Designing microbial metabolic pathways to produce drugs and biofuels, building synthetic organisms, and imparting new functions to mammalian cells are all goals of synthetic biology. All the above works have achieved promising progress due to improvements in experimental and computational methods. In terms of gene synthesis and assembly, bacterial genomes and yeast chromosomes have been successfully synthesized. Identifying regulatory elements that control transcription and translation can help in better circuit design. Researchers are also developing predictive models that will lay the foundation for the success of synthetic biology over the next decade.
8>Next Generation Sequencing
The emergence of next-generation sequencing or massively parallel sequencing has affected almost every corner of the field of biology. This technology allows scientists to sequence genomes, assess genetic variation, quantify gene expression, study epigenetic regulation, explore microscopic life, and easily scale up various analyses and screenings. Technological innovation has made the quantity and quality of sequencing data continue to rise, and the construction of sequencing libraries has also continued to improve. It is now possible to detect restricted materials or degraded samples, flexibly target parts of the sequence space, label a wide variety of molecules in cells, and capture molecular interactions and genome structure. In addition, computational tools have also contributed to the interpretation of the massive data of next-generation sequencing, revealing the basic information of sequence variation, regulation and evolution.
9> genome engineering
Genome engineering can make customized changes in cells cultured in vitro, model and non-model organisms, and this type of technology brings great convenience to related research. With the help of these tools, researchers can knock out genes, introduce mutations, or create fusion genes. For example, enzymes are used to cleave specific genomic sequences, initiating cellular repair processes and thereby making desired sequence changes. Mega nucleases, zinc finger enzymes, and TALENs target sequences of interest through their respective DNA-binding domains. Recently, the CRISPR-Cas9 system has become the new darling of this field. The system, which uses RNA for nuclease navigation, is not only easy to design, but also capable of rewriting almost any genome sequence.

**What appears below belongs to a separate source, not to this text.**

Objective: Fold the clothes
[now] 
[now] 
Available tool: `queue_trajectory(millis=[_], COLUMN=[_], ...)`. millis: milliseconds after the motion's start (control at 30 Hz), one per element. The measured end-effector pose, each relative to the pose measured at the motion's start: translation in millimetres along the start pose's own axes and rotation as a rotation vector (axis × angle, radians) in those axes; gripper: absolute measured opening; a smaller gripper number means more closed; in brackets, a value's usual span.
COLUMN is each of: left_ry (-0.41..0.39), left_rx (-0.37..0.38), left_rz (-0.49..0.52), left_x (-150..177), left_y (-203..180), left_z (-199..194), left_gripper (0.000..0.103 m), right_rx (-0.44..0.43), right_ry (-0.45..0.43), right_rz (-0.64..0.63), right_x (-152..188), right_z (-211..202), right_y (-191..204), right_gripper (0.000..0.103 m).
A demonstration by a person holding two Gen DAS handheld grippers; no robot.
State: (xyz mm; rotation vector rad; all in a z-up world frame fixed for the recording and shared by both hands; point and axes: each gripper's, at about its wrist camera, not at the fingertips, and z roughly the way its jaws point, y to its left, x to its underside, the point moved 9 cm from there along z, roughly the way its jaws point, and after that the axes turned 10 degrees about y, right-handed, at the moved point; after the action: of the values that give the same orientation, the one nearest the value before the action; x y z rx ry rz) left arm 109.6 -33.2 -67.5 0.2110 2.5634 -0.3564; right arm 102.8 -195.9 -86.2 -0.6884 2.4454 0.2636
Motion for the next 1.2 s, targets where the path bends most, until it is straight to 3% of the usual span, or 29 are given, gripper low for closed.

10> Single molecule technology
Studying the behavior of individual molecules, such as proteins or DNA, can reveal important biological mechanisms beyond the reach of average molecular studies. In the past decade, some single-molecule technologies have gradually matured. For example, force spectroscopy can detect binding, folding or mechanical behavior of molecules, while fluorescence microscopy can track single molecules in vitro and in vivo. Emerging single-molecule technologies also include nanopore technology that can sequence single molecules, and optical and plasmonic devices that can detect single molecules without labels. The advent of these tools has enabled the exploration of single-molecule functions at unprecedented depths.